In the freedom-restricting centre, the facilities are austere and the house rules are stricter than in a regular reception centre. Residents must report 5 days a week to the COA and the aliens police (AVIM) and remain within the borders of the municipality. This makes them available for interviews and activities focusing on return. They do not receive a living allowance like in a regular reception centre. We provide meals and care products in kind. The number of activities is limited: adults take the Future training and can do volunteer work in the centre.

Family centre

Families with minor children who have exhausted all legal means can move from the reception centre to a 'family centre' (gl) if they have no other shelter. Children below the age of 18 remain entitled to shelter even after rejection of the asylum application, this includes their parents and siblings. The Repatriation and Departure Service (DT&V) supports the families in their departure from the Netherlands. The guidance and support by the COA are also focused on return and a future in the country of origin.

The facilities and house rules are just as austere and strict as in the freedom-restricting centre. The idea is that the families leave the Netherlands as quickly as possible. In a family centre, families do receive a food allowance, so that they can cook themselves. For adults, we offer a limited number of activities: the Future training and volunteer work in the centre.

For children, the facilities are the same as in a regular reception centre. They go to school, there's a playground and there’s a range of sports, games, arts and music activities.
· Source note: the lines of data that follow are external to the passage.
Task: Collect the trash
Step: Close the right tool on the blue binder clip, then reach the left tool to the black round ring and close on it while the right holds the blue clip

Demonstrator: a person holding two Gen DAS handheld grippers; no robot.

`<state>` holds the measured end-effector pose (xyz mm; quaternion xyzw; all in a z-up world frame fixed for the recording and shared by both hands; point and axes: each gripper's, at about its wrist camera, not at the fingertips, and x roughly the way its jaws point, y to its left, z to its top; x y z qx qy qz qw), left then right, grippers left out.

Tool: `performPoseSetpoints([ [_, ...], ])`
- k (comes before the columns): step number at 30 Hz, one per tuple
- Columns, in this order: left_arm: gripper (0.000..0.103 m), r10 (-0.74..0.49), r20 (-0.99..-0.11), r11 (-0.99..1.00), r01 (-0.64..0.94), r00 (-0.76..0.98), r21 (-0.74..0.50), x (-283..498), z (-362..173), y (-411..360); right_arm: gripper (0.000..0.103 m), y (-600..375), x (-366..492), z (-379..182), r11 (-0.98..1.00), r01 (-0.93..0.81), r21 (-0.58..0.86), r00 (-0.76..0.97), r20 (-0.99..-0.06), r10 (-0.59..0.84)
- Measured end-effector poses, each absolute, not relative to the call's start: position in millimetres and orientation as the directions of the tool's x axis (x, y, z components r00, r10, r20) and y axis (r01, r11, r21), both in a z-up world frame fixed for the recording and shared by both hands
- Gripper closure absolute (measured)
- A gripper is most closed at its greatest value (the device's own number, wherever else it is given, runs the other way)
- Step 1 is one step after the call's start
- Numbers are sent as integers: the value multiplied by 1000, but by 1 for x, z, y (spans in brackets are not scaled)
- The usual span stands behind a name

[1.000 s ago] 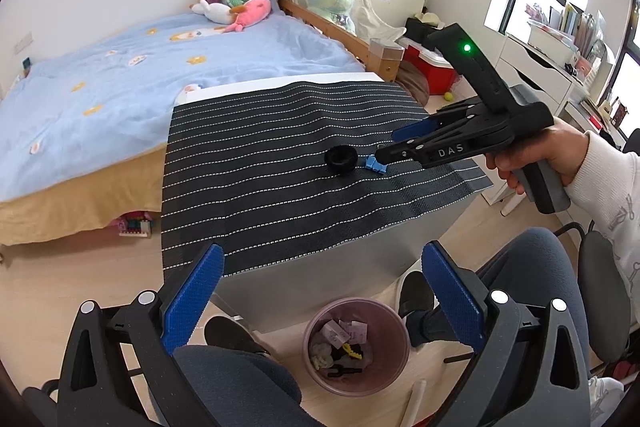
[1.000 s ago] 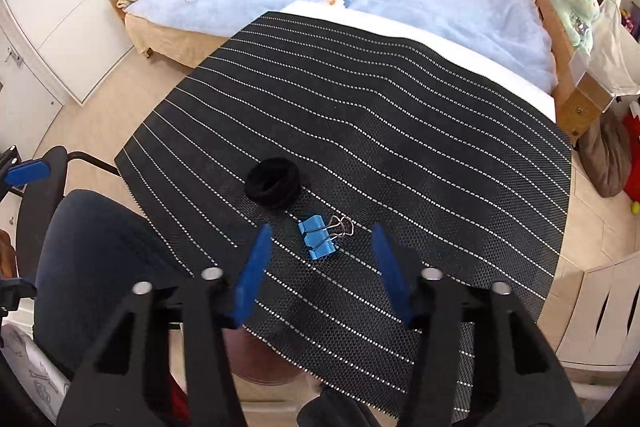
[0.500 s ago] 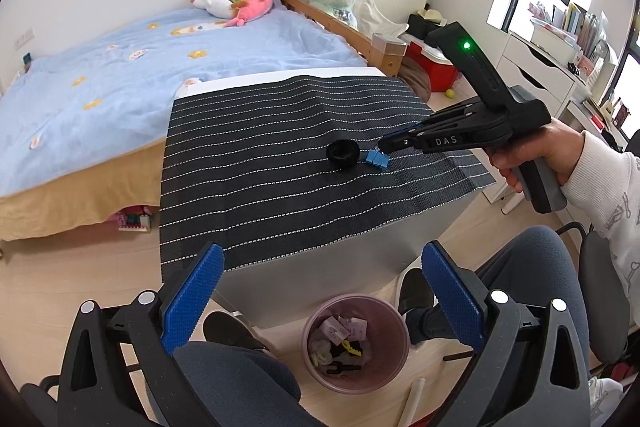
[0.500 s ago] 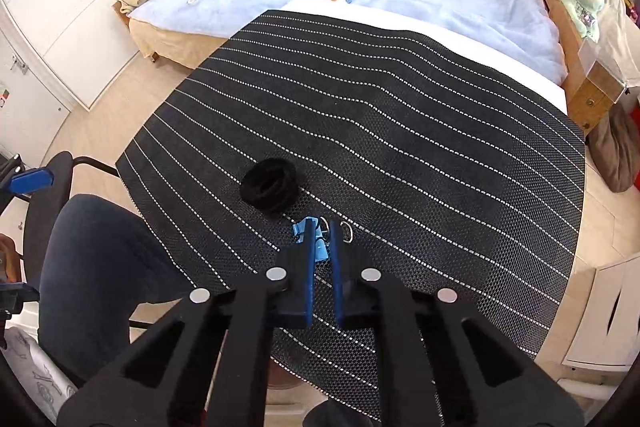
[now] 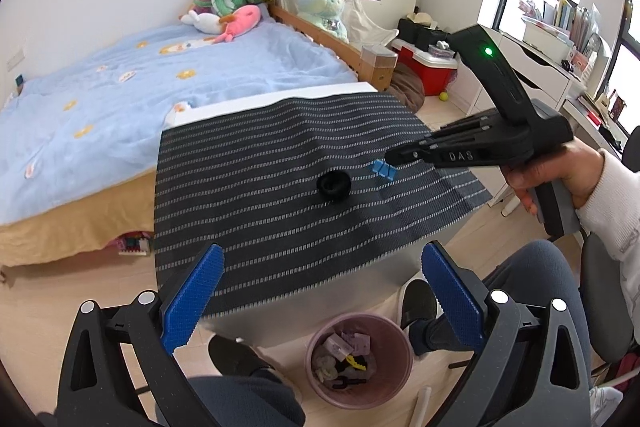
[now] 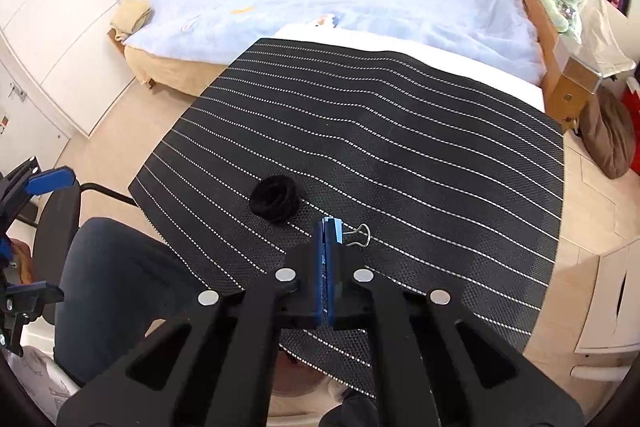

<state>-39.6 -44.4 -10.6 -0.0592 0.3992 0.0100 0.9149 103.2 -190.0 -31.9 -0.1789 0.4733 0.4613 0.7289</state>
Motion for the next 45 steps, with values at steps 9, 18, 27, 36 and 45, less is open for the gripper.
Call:
performPoseSetpoints([
  [9, 8, -58, -723, 995, -15, 689, -94, -3, 0, -46, 102, -203, 103, -22, 532, -830, 169, 150, -850, 504],
  [18, 8, -72, -764, 997, 15, 642, -81, 43, -12, -43, 102, -214, 106, -12, 552, -822, 140, 187, -849, 494],
  [27, 8, -90, -835, 995, 14, 543, -98, 83, -38, -40, 102, -218, 108, -11, 565, -814, 134, 196, -852, 485],
  [36, 34, -86, -881, 996, 5, 465, -95, 99, -73, -46, 102, -223, 108, -16, 569, -810, 141, 193, -852, 486],
  [45, 59, -103, -903, 994, 7, 418, -110, 105, -91, -48, 102, -224, 108, -17, 569, -809, 149, 187, -852, 489],
])
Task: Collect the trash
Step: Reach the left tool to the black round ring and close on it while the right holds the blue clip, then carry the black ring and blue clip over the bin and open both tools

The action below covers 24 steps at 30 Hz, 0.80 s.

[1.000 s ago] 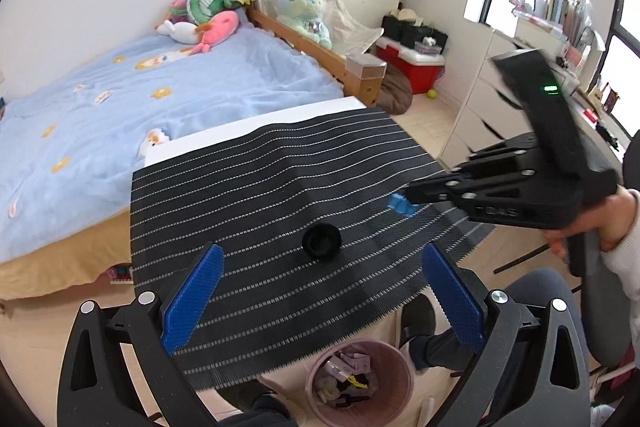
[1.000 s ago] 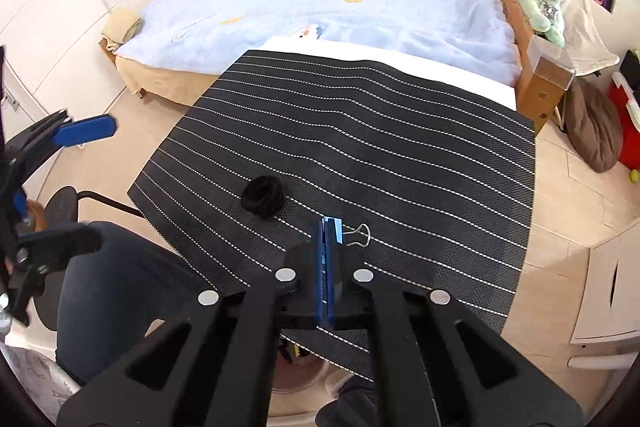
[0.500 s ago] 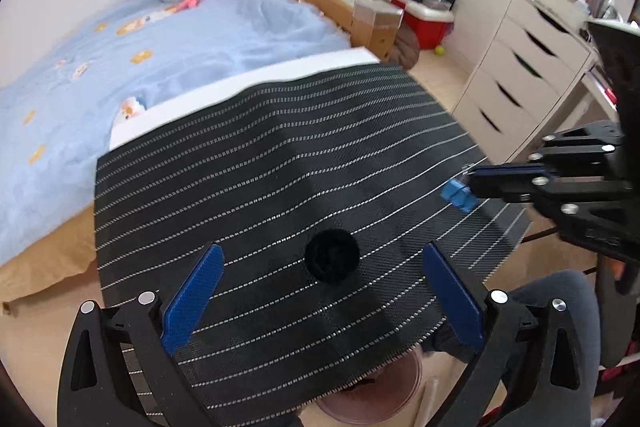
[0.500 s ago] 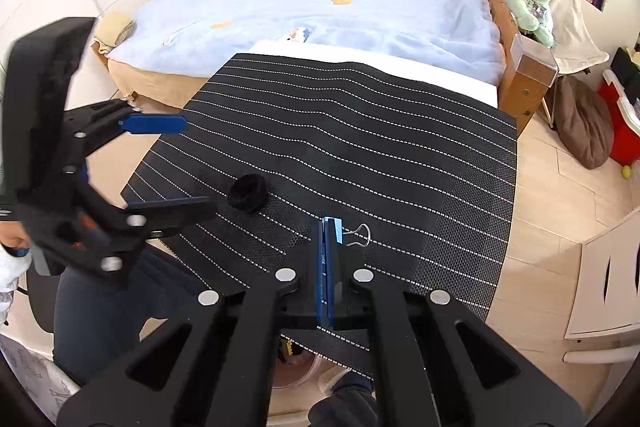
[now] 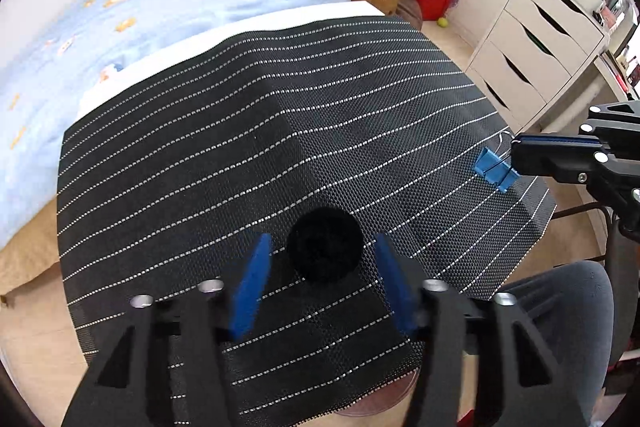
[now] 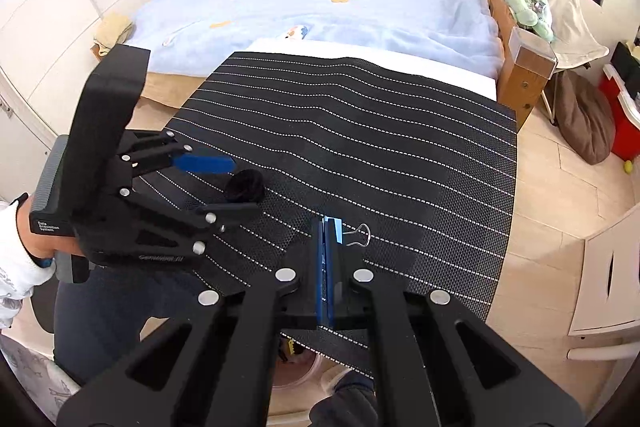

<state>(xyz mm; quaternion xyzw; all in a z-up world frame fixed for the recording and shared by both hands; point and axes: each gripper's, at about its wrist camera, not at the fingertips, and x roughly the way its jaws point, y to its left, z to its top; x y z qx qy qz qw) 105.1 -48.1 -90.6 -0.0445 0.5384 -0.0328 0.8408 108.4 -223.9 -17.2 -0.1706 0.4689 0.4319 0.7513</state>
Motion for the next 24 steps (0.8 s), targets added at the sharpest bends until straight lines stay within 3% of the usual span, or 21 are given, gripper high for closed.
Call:
performPoseSetpoints([
  [2, 69, -104, -904, 994, 12, 416, -109, 105, -92, -49, 102, -224, 108, -18, 568, -809, 150, 186, -852, 489],
  [6, 74, -107, -896, 994, 17, 432, -111, 104, -89, -49, 102, -224, 108, -18, 569, -809, 149, 189, -851, 491],
  [24, 75, -68, -797, 998, 46, 600, -51, 40, -18, -57, 102, -240, 61, 21, 549, -827, 119, 256, -790, 558],
])
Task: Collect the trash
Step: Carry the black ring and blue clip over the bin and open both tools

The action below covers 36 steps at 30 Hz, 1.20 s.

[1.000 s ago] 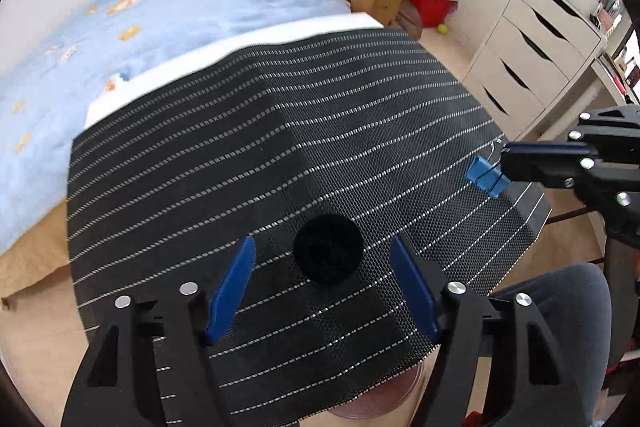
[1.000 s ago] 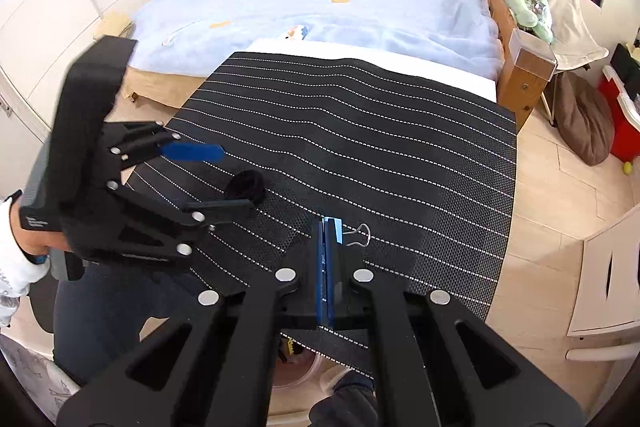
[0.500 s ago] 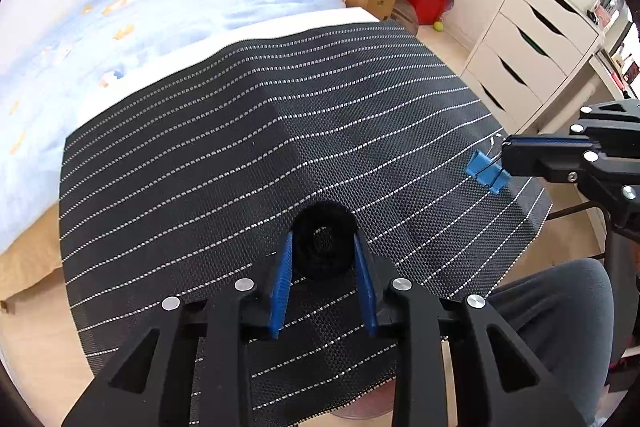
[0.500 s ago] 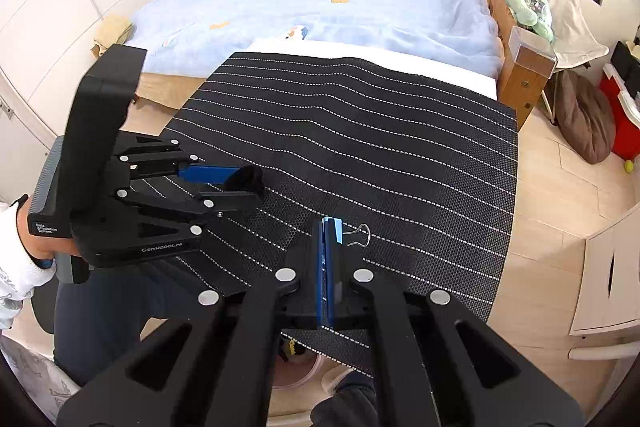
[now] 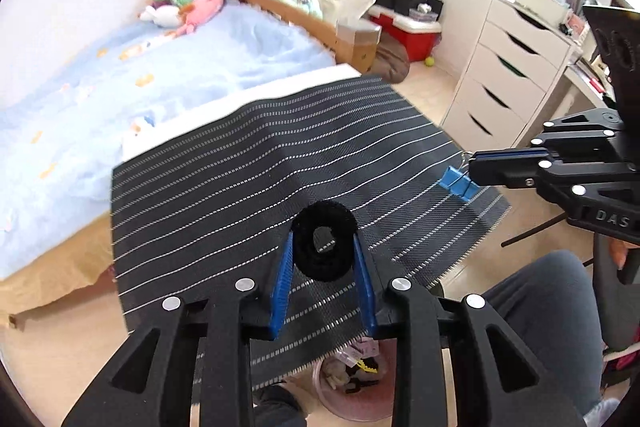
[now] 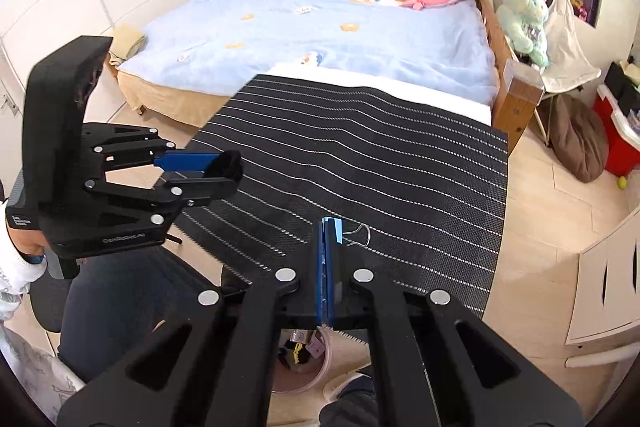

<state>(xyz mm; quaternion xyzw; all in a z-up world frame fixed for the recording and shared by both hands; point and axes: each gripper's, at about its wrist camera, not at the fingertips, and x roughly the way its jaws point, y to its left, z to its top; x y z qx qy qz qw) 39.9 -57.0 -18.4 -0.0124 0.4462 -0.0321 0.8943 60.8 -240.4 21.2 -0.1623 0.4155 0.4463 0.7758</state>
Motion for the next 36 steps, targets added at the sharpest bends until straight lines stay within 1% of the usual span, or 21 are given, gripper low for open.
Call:
performPoseSetpoints([
  [8, 75, -79, -748, 997, 55, 659, -57, -8, 7, -64, 102, -254, 15, 36, 524, -844, 116, 267, -756, 598],
  [17, 75, -95, -727, 995, 46, 680, -87, -58, 9, -74, 102, -268, -29, 42, 493, -861, 126, 247, -743, 622],
  [25, 75, -103, -727, 994, 41, 679, -102, -83, 2, -79, 102, -275, -61, 27, 481, -862, 162, 205, -756, 621],
  [32, 75, -107, -732, 993, 35, 673, -112, -91, -1, -81, 102, -277, -68, 11, 466, -856, 225, 142, -763, 631],
  [35, 75, -109, -729, 993, 37, 676, -114, -92, -2, -81, 99, -275, -68, 10, 460, -856, 233, 133, -762, 634],
  [36, 75, -109, -728, 993, 38, 677, -113, -92, -2, -81, 97, -275, -68, 10, 464, -856, 228, 138, -764, 630],
])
  • Man met kinderwagen en fietsend meisje bij gezinslocatie Burgum
    © Jan Scheerder

Closed family facility in Zeist

The closed family facility in Zeist, also called the 'gvv', is a detention centre of the Custodial Institutions Agency (DJI). Here, families with minor children and unaccompanied minors (UAMs) stay if they are forced to leave the country. They stay here in aliens detention up to 14 days, so that they cannot evade their removal. This concerns 3 groups:

  • families with minor children who have been detained on the basis of Section 59 or 59a of the Aliens Act 2000 and are ready for removal
  • families with minor children who have not been given access to the Netherlands after screening by the IND and have been placed in detention on the basis of Section 6 of the Aliens Act 2000
  • unaccompanied minors who have been placed in detention on the basis of Section 59 of the Aliens Act 2000

In the closed family facility, staff of the DJI and the COA support asylum seekers in their preparations for forced return. The location has been designed to be child-friendly: spacious and green, with play facilities and activities for children. UAMs and children can go to school here.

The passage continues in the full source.